What you should do. Look through the listing below, and wherever a line has the string "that", pull it out.

Data extracts.
++++

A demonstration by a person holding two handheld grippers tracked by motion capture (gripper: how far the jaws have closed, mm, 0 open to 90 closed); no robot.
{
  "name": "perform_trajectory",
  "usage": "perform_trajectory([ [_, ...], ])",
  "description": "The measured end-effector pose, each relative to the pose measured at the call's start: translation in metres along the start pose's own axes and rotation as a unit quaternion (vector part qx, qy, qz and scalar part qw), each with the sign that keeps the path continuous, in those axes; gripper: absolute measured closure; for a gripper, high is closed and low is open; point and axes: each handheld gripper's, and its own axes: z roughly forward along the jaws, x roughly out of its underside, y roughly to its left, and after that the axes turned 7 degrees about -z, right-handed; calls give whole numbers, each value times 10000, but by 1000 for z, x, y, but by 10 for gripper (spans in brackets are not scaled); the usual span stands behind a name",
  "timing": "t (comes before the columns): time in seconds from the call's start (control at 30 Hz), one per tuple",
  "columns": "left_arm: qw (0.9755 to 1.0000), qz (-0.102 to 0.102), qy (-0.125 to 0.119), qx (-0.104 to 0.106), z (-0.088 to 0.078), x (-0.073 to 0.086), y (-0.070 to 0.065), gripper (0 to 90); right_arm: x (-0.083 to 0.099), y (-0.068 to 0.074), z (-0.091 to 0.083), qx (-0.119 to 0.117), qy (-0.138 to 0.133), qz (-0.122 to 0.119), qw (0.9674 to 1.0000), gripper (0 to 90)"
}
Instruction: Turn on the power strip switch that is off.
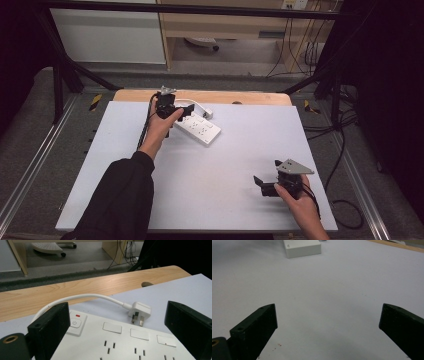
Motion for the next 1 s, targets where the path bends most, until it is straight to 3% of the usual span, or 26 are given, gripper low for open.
perform_trajectory([
  [0.5,9998,130,88,148,-36,-11,-14,86,-1,0,0,3,-13,9,10000,22],
  [0.67,9993,179,-166,273,-52,-11,-17,88,-1,0,0,4,-13,1,10000,22],
  [0.77,9993,132,-190,305,-60,-11,-18,90,-1,1,-1,1,-20,2,10000,22],
  [1.0,9985,233,-237,432,-76,-8,-22,94,-1,0,-1,1,-30,-13,10000,22],
])
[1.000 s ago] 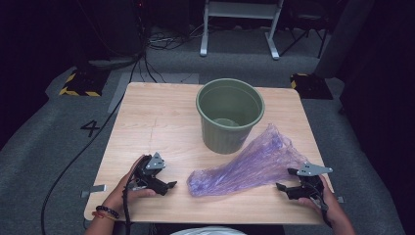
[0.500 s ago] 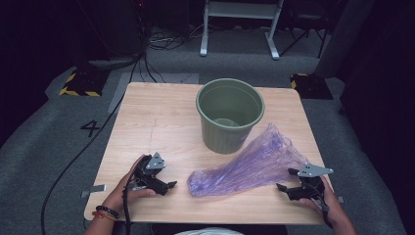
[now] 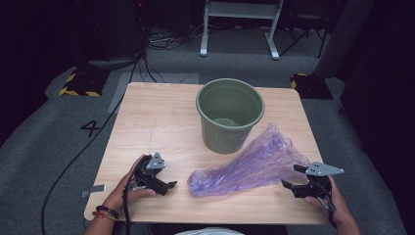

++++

Written response.
  "description": "The measured end-effector pose, each relative to the pose measured at the call's start: translation in metres along the start pose's own axes and rotation as a unit quaternion (vector part qx, qy, qz and scalar part qw), each with the sign that keeps the path continuous, in those axes; gripper: absolute measured closure; for a gripper, high is closed and low is open; point and axes: each handheld gripper's, and its own axes: z roughly forward along the jaws, x roughly out of its underside, y roughly to its left, and after that the axes turned 7 degrees about -z, right-handed; calls give whole numbers, each value times 10000, but by 1000 for z, x, y, but by 10 for gripper (spans in brackets are not scaled); the usual span stands behind a name",
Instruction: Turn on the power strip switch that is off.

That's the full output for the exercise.